• _WORK REQUIRED_
Once the line containing "A look at one" is found in the entries below, restate it and each following line word for word, stopping after the line containing "green conveyor belt: 153,98 stays put".
===== AVAILABLE DATA =====
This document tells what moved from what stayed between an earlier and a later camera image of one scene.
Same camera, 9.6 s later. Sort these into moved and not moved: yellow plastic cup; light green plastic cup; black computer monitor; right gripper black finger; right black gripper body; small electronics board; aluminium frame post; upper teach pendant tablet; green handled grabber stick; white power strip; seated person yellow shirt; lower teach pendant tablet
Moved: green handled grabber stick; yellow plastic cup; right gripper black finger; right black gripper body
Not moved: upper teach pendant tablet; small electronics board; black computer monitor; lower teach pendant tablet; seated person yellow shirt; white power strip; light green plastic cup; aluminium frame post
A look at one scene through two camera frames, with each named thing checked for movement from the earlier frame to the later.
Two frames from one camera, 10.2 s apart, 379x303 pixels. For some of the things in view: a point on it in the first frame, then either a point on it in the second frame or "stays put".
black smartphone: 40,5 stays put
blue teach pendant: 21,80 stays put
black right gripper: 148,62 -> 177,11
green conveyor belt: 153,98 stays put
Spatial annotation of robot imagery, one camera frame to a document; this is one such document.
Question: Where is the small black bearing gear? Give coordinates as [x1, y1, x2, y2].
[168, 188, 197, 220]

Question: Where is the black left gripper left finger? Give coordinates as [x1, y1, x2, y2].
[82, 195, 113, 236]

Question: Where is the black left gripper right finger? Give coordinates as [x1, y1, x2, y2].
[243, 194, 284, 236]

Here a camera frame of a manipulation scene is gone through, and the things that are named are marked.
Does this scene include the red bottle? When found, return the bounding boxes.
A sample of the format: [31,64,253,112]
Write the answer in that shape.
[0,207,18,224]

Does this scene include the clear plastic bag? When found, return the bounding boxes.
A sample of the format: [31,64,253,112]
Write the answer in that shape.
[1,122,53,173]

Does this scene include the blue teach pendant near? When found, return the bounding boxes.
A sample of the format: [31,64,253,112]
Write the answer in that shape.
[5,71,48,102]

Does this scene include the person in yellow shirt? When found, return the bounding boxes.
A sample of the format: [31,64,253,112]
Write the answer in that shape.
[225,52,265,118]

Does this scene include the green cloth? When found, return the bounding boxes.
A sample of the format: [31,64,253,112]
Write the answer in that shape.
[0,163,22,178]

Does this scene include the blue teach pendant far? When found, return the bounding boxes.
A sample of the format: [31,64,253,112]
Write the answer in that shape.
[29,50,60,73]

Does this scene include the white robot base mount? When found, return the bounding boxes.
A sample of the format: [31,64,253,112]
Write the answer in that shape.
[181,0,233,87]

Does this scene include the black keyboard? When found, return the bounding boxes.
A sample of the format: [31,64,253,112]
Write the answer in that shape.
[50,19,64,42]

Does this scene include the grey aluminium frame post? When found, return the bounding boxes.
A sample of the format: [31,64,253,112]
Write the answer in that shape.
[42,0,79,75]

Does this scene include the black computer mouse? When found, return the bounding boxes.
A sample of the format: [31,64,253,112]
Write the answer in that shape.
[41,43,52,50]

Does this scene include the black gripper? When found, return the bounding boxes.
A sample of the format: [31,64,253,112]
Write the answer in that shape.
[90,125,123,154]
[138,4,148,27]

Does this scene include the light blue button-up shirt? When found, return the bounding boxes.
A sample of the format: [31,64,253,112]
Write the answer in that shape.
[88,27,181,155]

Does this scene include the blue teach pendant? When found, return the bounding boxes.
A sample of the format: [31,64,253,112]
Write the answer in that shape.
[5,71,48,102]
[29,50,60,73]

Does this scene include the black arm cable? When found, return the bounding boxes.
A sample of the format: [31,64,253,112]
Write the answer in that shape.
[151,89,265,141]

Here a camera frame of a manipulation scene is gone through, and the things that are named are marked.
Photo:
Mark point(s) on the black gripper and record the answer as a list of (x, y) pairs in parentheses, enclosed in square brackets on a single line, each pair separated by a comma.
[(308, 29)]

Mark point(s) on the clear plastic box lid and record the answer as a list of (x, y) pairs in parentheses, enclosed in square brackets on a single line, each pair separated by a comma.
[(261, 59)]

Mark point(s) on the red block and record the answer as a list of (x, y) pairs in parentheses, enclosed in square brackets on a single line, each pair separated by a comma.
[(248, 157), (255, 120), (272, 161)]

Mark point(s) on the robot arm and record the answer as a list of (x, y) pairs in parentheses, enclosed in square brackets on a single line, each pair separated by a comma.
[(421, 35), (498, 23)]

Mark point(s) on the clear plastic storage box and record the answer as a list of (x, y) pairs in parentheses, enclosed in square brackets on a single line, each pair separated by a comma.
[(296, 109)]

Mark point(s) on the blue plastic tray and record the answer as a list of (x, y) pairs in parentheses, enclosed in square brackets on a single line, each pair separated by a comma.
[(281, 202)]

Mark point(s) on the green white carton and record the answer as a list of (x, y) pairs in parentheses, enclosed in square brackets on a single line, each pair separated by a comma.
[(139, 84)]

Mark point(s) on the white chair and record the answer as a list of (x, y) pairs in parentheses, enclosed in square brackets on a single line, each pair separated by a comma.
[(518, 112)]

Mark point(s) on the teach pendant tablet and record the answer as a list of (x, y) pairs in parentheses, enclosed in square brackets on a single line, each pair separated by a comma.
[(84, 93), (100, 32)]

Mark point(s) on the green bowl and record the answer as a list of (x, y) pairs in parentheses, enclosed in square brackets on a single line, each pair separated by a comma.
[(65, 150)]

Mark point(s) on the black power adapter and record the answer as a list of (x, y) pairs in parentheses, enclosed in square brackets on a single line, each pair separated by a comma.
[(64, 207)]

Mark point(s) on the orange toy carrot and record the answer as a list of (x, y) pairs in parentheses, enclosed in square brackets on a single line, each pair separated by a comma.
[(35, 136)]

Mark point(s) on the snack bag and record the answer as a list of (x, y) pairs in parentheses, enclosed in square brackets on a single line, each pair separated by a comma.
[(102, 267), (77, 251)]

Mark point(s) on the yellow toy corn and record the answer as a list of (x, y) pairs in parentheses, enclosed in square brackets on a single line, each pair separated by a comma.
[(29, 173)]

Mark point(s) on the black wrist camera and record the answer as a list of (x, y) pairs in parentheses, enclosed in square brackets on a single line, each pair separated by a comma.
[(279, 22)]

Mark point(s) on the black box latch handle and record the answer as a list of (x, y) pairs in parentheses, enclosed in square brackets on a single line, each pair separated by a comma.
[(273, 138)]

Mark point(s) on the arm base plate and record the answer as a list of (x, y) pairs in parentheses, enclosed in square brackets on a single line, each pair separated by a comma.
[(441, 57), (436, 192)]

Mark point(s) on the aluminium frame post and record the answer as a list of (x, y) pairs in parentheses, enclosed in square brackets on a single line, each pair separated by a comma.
=====
• _TASK ANSWER_
A look at one scene through two camera frames, with each named thing checked for movement from the earlier frame to the later.
Two frames from one camera, 10.2 s apart, 379x303 pixels. For some of the things in view: a point on it in the first frame, then either a point on it in the second frame or "stays put".
black smartphone: 40,5 stays put
blue teach pendant: 21,80 stays put
black right gripper: 148,62 -> 177,11
green conveyor belt: 153,98 stays put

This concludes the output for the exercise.